In all, 92 full-time equivalent positions are slated for elimination by fiscal 2006, when agency officials anticipate Congress will approve the Bush administration's $52.8 million budget request for OGP, a 15 percent cut compared with this fiscal year’s appropriation.

The office of e-government and information technology will sustain cuts of 50 percent, a level roughly in line with average cuts of 40 percent across OGP, said associate administrator G. Martin Wagner.

The resulting organization will be more tightly focused on its core mission of policy rather than operations, Wagner said. Some government officials have criticized OGP for straying from policy matters by assuming too many operational duties. The office has a history of incubating e-government projects before agencies assume large-scale operational duties.

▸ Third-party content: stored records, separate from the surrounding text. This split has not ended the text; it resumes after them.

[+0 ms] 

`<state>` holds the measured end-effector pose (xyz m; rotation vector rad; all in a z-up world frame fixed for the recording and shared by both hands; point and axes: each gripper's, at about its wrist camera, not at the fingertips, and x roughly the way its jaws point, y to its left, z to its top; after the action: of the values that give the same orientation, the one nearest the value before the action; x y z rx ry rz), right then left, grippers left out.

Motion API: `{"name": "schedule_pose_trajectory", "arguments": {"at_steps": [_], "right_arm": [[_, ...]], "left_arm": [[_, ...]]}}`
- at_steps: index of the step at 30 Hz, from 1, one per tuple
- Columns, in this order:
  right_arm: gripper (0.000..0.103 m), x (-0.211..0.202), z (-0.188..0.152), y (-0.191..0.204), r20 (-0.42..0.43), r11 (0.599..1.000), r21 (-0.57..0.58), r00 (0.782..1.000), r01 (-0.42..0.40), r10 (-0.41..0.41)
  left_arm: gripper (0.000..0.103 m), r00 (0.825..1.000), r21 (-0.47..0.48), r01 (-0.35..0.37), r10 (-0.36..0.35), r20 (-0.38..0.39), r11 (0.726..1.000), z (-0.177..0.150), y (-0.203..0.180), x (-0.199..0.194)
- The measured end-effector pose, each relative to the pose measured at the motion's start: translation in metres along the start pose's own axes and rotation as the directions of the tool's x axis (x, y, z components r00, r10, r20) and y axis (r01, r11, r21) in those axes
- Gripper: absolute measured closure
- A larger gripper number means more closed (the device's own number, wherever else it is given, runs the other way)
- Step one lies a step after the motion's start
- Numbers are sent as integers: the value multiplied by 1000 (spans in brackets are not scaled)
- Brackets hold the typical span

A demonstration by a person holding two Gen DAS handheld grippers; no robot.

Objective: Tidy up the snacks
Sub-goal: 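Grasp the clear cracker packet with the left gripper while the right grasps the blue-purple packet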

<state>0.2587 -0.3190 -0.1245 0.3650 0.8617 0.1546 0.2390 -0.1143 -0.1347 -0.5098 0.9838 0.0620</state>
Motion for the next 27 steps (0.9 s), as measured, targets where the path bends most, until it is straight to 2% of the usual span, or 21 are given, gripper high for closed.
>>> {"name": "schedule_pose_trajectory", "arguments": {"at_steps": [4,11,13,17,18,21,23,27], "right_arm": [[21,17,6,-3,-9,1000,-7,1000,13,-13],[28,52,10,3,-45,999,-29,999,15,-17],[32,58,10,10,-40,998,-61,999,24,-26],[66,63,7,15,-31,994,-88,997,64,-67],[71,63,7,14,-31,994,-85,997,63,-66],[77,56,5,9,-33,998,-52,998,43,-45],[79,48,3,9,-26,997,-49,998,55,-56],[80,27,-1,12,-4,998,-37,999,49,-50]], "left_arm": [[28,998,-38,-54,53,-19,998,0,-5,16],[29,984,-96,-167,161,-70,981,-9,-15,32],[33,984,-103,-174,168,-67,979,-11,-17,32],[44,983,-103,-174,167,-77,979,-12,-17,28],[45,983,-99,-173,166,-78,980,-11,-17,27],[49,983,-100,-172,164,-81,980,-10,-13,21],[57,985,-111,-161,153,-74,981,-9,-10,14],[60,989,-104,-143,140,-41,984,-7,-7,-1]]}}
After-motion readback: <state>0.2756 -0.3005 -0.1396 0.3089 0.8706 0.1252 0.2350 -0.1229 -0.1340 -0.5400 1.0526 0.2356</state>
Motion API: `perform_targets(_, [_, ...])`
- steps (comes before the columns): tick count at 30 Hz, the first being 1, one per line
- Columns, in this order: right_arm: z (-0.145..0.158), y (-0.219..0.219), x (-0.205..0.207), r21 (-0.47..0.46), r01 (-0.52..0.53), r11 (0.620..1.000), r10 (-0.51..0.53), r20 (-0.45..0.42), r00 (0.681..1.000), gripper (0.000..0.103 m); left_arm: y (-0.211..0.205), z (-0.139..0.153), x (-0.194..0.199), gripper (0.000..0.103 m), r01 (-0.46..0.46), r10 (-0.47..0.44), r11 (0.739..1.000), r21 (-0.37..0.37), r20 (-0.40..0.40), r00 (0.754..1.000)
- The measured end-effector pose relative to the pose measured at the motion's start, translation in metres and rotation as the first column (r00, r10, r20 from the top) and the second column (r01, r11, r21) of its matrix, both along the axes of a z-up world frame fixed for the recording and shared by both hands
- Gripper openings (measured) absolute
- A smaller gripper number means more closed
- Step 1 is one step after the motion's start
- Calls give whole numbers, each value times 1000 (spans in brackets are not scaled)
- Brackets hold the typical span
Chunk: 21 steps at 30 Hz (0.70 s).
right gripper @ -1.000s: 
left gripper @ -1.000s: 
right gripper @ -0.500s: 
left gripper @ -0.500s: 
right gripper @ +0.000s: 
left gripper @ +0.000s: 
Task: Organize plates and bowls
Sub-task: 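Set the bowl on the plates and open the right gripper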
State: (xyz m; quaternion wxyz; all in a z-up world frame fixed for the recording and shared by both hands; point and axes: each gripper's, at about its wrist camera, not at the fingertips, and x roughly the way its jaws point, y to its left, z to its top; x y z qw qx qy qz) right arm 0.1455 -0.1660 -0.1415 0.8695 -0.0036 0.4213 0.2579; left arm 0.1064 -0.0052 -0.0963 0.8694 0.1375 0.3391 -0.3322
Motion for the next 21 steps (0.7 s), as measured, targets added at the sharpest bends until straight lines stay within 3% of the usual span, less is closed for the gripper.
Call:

"There's a tendency when you're trying to get things started to do it yourself rather than get the persons whose mission it is to do it," Wagner said. By acting as an operational incubator, OGP risks creating a situation in which agency business processes for IT solutions that should be streamlined will go unchanged, he said. "The real trick is to make sure that the operational stuff is happening in the right places."

Among the functions transferred elsewhere within GSA are operational elements of the e-travel e-authentication projects, Wagner said.

Given Congress’ likely approval of the budget reduction, the time to start reorganizing and reducing employees is now, Wagner said. "We realized we could not wait until [fiscal] 2006 because, to make changes of this magnitude, you don't have the money to handle it in one year."

About 25 employees without buyouts or transfer offers lack skills for the reorganized OGP, Wagner said. "We will be working with them over the next month to get them placed in other organizations," he added.

But those employees slated for displacement should remain within OGP, said Jim Hanley, president of the National Federation of Federal Employees’ GSA council of locals. "How are those skills no longer needed?" Hanley asked. "Because [GSA] still has the same responsibilities."

OGP officials should have waited for Congress to pass the GSA spending bill before acting, GSA union representatives say. "The people that got buyouts would have had a full year at full pay, which would have been better," Hanley said.

Acting before the fiscal year denies lawmakers the opportunity to restore GSA funding, he added. "They've denied Congress their appropriations right and their power of the purse," Hanley said.

Hanley also criticized the job-finding process GSA officials have set up for those workers. "People have come to us and they've said, 'They're not announcing jobs at our grade level,’" Hanley said.

The process does not give enough weight to worker seniority, he said. "The employees are really in a state of panic and terror," he added.